上記の審査基準に則ったとしても、最初からゴールが見えた形で審査を行う審査官と、努力の末に最終ゴールにまでたどり着いた発明者(出願代理人)とは、進歩性の判断においてなかなか一致しません。

 

そのため、出願人は、重要な発明であれば、進歩性欠如を理由に拒絶査定された場合にそれを不服として審判を請求し、審判官の審理によっても依然として進歩性欠如の審決が出された場合に、審決取り消し訴訟を提起します。

 

 

4.知的財産高等裁判所の判決例

以下に紹介する判決は、知的財産高等裁判所が特許庁審判部による進歩性欠如の判断を覆したものです。

 

[事件番号:平成27年(行ケ)10149号、平成28810日判決]

対象特許発明(特許第3884028号)の説明(抜粋)

対象特許発明は、港湾、河川、湖沼等の浚渫時にヘドロ、土砂等をすくいとる浚渫用グラブバケットに関するものです。

特徴(抜粋)は、以下の通りです。

・シェル1を爪無しの平底幅広構成とし、

・シェル1の上部にシェルカバーを密接配置するとともに、

・前記シェルカバーの一部に空気抜き孔を形成し、

・該空気抜き孔に、シェルを左右に広げたまま水中を降下する際には上方に開いて水が上方に抜けるとともに、シェルが掴みものを所定容量以上に掴んだ場合にも内圧の上昇に伴って上方に開き、・・・・

 

特許庁審判部による進歩性の否定

審判部は、主引例として引用発明1(特開平9151075号公報)を引用し、副引用例1として実願昭48-35543号(実開昭49-137262号)を引用し、さらに周知技術の適用によって本件発明の進歩性を否定しました。

 

引用発明1の代表図面は、以下の通り。

知的財産高等裁判所の判決の要旨

引用発明1には、シェルの上部にシェルカバーを密接配置する構成が記載されていないが、本件発明の出願当時、浚渫用グラブバケットにおいて、シェルで掴んだ土砂や濁水等の流出を防止することは自明の課題であったということができる。したがって、当業者は、引用発明1について、上記課題を認識したものと考えられる。

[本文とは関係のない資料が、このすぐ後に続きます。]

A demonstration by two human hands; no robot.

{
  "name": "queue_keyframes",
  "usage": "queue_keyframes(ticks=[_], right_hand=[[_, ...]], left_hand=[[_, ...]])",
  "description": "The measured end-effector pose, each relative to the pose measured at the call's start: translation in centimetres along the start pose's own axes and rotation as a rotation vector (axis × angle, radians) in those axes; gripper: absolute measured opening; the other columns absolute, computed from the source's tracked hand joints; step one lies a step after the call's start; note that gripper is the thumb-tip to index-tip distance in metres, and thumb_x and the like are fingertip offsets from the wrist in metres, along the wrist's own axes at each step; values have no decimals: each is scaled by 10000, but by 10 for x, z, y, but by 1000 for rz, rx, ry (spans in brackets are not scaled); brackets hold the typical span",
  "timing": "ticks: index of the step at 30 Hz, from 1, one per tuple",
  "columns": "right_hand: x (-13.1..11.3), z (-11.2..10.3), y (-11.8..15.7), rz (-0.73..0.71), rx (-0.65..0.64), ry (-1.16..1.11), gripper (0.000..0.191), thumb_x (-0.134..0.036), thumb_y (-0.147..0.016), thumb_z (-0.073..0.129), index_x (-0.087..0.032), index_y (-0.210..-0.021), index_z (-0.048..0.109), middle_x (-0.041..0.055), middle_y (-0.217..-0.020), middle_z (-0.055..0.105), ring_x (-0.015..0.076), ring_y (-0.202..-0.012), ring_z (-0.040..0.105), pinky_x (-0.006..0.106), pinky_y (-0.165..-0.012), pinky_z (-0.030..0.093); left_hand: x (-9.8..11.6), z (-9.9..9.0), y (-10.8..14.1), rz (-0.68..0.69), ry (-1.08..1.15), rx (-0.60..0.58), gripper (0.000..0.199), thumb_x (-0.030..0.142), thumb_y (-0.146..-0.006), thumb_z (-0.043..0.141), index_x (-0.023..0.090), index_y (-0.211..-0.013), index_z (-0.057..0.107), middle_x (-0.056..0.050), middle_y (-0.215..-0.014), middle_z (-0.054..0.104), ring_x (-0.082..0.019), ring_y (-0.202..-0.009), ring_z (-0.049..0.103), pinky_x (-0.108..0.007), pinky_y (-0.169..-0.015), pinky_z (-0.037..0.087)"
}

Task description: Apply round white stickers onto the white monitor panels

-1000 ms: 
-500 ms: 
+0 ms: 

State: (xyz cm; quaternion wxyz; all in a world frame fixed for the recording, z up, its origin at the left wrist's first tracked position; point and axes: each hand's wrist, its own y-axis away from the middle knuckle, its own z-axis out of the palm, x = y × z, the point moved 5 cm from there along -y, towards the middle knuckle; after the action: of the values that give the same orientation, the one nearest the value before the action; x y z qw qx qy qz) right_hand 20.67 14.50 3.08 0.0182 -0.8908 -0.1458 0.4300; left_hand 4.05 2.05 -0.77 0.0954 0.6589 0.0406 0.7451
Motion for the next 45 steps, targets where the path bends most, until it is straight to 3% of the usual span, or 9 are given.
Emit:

当業者は、引用発明1において、上記課題を解決する手段として、副引用例1に開示された構成を適用し、相違点に係る構成のうち、「シェルの上部にシェルカバーを密接配置する」構成については容易に想到し得たものと認められる。

しかしながら、シェルの上部に空気抜き孔を形成するという周知技術は、シェルの上部が密閉されていることを前提として、そのような状態においてはシェル内部にたまった水や空気を排出する必要があり、この課題を解決するための手段である。

引用発明1には、シェルの上部が密閉されていることは開示されておらず、よって、当業者が引用発明1自体について上記課題を認識することは考え難い。

当業者は、前記のとおり「シェルの上部にシェルカバーを密接配置する」という構成を想到した上で、同構成について上記課題を認識し、上記周知技術の適用を考えるものということができる。これはいわゆる「容易の容易」にあたるから、上記周知技術の適用をもって相違点に係る本件発明の構成のうち、「前記シェルカバーの一部に空気抜き孔を形成」する構成の容易想到性を認めることはできない。

 

5.まとめ

上記の判決例は、本件発明と主引例との相違点1(シェルカバーを密接配置)に関して副引例を適用して相違点1を埋め合わすこと(ステップ1)は容易であるが、ステップ1を経て容易に得られた容易発明(これは公知発明ではない)に周知技術を適用してさらなる相違点(空気抜き孔)を埋め合わすこと(ステップ2)は、当業者にとって容易に想到し得ないものであるということを教示しているように思われます。

本判決例のように、いわゆる「容易の容易」にあたる場合は進歩性を否定できないとした事例や、出願発明にたどり着くまでに何段階かのステップを必要とするような場合には進歩性があるとした事例があります。

私どもは日々の業務で進歩性についての判断および主張を行っています。権利を取得する立場に立てば、一見して公知技術から容易に想到し得るようなものであっても、いろいろな理由をつけて進歩性があることを主張します。逆に、権利を無効にする立場に立てば、有効な先行技術文献を見つけ出し、いろいろな理由をつけて公知技術から容易に想到し得るという議論を構築します。

「進歩性」の判断・主張は奥が深いですが、思い通りに成功したときの喜びは格別です。